Wired has an article up on hackers serving up stolen credentials in an all you can eat buffet.
WHEN HACKERS BREACHED companies like Dropbox and LinkedIn in recent years—stealing 71 million and 117 million passwords, respectively—they at least had the decency to exploit those stolen credentials in secret, or sell them for thousands of dollars on the dark web. Now, it seems, someone has cobbled together those breached databases and many more into a gargantuan, unprecedented collection of 2.2 billion unique usernames and associated passwords and is freely distributing them on hacker forums and torrents, throwing out the private data of a significant fraction of humanity like last year's phone book.
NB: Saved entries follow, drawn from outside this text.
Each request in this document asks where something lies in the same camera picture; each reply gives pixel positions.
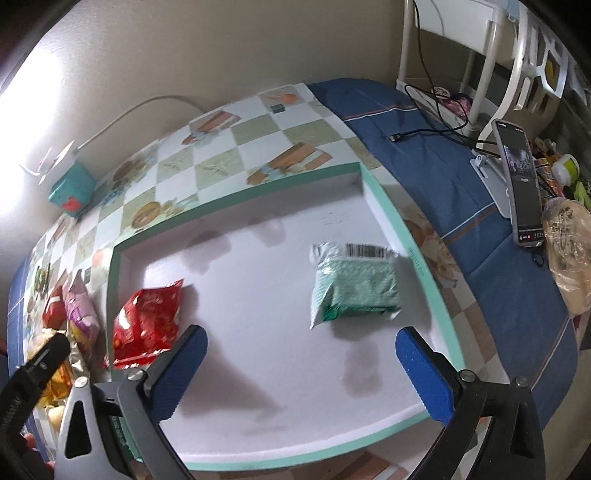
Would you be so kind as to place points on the plastic bag with bread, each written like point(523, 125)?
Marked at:
point(565, 249)

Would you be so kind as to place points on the orange roll cake packet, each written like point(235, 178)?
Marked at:
point(57, 381)

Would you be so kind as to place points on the pink roll cake packet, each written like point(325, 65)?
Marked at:
point(81, 309)

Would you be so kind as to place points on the red snack packet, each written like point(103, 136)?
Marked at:
point(147, 323)

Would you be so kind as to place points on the bread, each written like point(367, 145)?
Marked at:
point(54, 415)

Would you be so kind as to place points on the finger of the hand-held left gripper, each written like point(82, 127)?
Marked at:
point(46, 357)

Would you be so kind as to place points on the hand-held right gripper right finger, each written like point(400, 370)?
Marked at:
point(425, 374)

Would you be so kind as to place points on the blue quilt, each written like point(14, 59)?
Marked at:
point(461, 184)

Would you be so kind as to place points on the smartphone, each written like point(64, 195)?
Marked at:
point(521, 194)

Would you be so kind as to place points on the yellow green plastic container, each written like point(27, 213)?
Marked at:
point(568, 168)

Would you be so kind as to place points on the green snack packet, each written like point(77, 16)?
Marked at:
point(355, 286)

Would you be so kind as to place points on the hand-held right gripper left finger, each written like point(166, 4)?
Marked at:
point(180, 369)

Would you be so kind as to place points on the white phone stand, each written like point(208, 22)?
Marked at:
point(496, 184)

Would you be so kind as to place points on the white foam box green edge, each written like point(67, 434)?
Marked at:
point(258, 286)

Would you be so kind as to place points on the red-brown biscuit packet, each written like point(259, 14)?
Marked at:
point(53, 311)

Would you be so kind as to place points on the teal toy box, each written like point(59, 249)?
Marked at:
point(71, 187)

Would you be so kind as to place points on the white plastic rack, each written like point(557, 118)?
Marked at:
point(494, 37)

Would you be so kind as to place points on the white power strip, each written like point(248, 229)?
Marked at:
point(60, 159)

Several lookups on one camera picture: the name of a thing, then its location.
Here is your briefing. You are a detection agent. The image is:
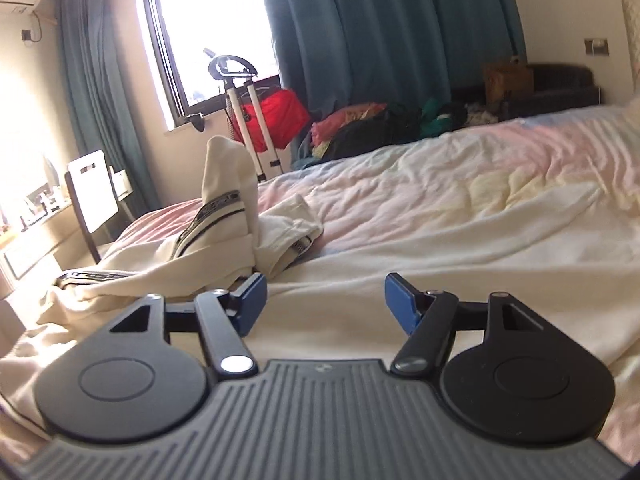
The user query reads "bed with pastel duvet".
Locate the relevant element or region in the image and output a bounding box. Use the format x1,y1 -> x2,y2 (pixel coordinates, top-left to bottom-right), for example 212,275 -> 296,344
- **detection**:
0,105 -> 640,461

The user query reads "cluttered white desk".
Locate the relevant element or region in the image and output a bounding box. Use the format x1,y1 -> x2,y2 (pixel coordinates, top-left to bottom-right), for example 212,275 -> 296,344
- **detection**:
0,155 -> 133,301

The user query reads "teal curtain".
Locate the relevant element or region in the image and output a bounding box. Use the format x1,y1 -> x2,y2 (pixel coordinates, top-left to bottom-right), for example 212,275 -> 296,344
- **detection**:
54,0 -> 173,221
255,0 -> 527,126

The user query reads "pile of colourful clothes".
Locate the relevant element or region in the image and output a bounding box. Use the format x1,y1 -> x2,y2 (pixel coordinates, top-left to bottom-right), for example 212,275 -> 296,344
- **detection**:
292,98 -> 501,170

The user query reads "white headboard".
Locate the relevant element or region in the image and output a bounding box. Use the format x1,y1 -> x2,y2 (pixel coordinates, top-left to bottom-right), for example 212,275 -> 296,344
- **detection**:
621,0 -> 640,106

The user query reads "window with dark frame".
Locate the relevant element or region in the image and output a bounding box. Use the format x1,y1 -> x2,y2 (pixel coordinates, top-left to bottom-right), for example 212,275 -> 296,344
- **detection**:
132,0 -> 281,129

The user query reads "dark sofa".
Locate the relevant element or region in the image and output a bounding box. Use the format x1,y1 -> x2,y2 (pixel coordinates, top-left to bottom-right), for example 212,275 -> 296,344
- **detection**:
452,63 -> 605,120

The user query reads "red bag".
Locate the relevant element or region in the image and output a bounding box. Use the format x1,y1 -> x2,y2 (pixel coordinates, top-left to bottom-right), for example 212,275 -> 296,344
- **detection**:
239,88 -> 312,153

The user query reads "cream garment with patterned trim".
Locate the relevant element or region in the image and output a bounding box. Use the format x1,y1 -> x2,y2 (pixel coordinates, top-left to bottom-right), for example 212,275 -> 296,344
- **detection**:
36,135 -> 325,328

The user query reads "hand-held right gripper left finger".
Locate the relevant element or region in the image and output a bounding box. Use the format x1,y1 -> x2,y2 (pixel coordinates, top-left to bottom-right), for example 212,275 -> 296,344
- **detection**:
108,273 -> 268,379

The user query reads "white chair with dark frame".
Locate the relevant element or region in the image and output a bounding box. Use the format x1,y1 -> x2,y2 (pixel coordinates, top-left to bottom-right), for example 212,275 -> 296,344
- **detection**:
64,148 -> 136,264

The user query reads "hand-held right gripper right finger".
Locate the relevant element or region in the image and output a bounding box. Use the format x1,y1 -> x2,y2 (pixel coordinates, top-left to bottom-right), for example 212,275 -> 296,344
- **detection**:
384,272 -> 538,376

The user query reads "brown cardboard box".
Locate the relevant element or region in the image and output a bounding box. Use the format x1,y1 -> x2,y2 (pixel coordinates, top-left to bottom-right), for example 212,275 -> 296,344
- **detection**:
482,56 -> 535,106

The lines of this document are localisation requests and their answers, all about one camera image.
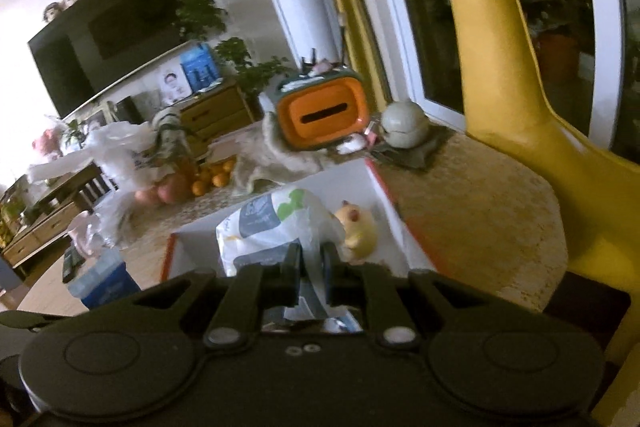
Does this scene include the pink plush bear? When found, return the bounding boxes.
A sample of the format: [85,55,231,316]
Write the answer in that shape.
[32,126,67,156]

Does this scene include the red white cardboard box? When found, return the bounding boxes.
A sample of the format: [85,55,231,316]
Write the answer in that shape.
[159,157,442,289]

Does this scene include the pile of tangerines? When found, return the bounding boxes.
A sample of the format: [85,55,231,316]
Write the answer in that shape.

In a bit of libre philosophy remeniscent of 'data wants to be free' Chris Rouland, a cybersecurity researcher opines on the megadump
"It's entropy. When the data is out there, it’s going to leak."
Random Reminder - Password managers such as Password Safe and the always cheerful site for checking if your credentials are already pwned https://haveibeenpwned.com/ are your friends. Might be worth an update check on your email addresses (as of 1/30 the new dump was not fully reflected in haveibeenpwned results, but that has likely been remedied by now.)
(Score: 4, Informative) by Apparition on Tuesday February 05 2019, @05:48AM (1 child)
Yep, I'm in that new 2.2 billion dump. I'm not too worried though. I change my passwords every year or so, and use Bitwarden [bitwarden.com] as my password manager. It's open source, has nice browser extensions, and did well in a recent . I find Bitwarden to be a nice compromise between the security of PasswordSafe or KeePass and the usability of Lastpass or Dashlane. [ghacks.net]
(Score: 2) by RamiK on Tuesday February 05 2019, @03:31PM
zx2c4's pass is free open source and been good enough for me for years:
CLI: https://www.passwordstore.org/ [passwordstore.org]
GUI: https://qtpass.org/ [qtpass.org]
Encryption: https://www.gnupg.org/ [gnupg.org]
Firefox extension: https://github.com/passff/passff [github.com]
Android: https://github.com/zeapo/Android-Password-Store#readme [github.com]
And dozens more are listed on the main (CLI) page for windows iOS OSX and so on... Only caveat is that it doesn't encrypt the website's name, only the password. There's https://github.com/alpernebbi/pass-code [github.com] which lets you encrypt/obscure those as well. And I do believe it should work fine with the extensions... But I just never bothered to check.
compiling...
(Score: 2) by MichaelDavidCrawford on Tuesday February 05 2019, @06:23AM
You say that like it's a bad thing.
Yes I Have No Bananas. [gofundme.com]
(Score: 0, Troll) by aristarchus on Tuesday February 05 2019, @07:14AM (1 child)
My username and password, that lead the nefarious dark-webber to my horde of aristarchus submissions on SoylentNews? Should be able to sell those for beau-coup bucks on the internets! I mean, according to some website I have visited, an aristarchus submission getting over a hundred comments, and over 1K views, is worth $2.50 to Google Doubleclit Adsensorium, if the SN was doing stuff like that. So who, besides Runaway, puts personally identifiable stuff on the internets? My bank knows who I am, because I show them my face, and the currency in real-time reality. Now, if I had some bit-coin, and my name was Donald, all that would change.
(Score: 2, Funny) by Anonymous Coward on Tuesday February 05 2019, @11:38AM
So you run the fake donald trump account! BUSTED!!!!
(Score: 1, Interesting) by Anonymous Coward on Tuesday February 05 2019, @01:35PM
the bank manager got a fat book for christmas
now if some suspect order arrives via email, she ask me for the word on page 414, 5th line from top and then the 5th word, or 414-5-5.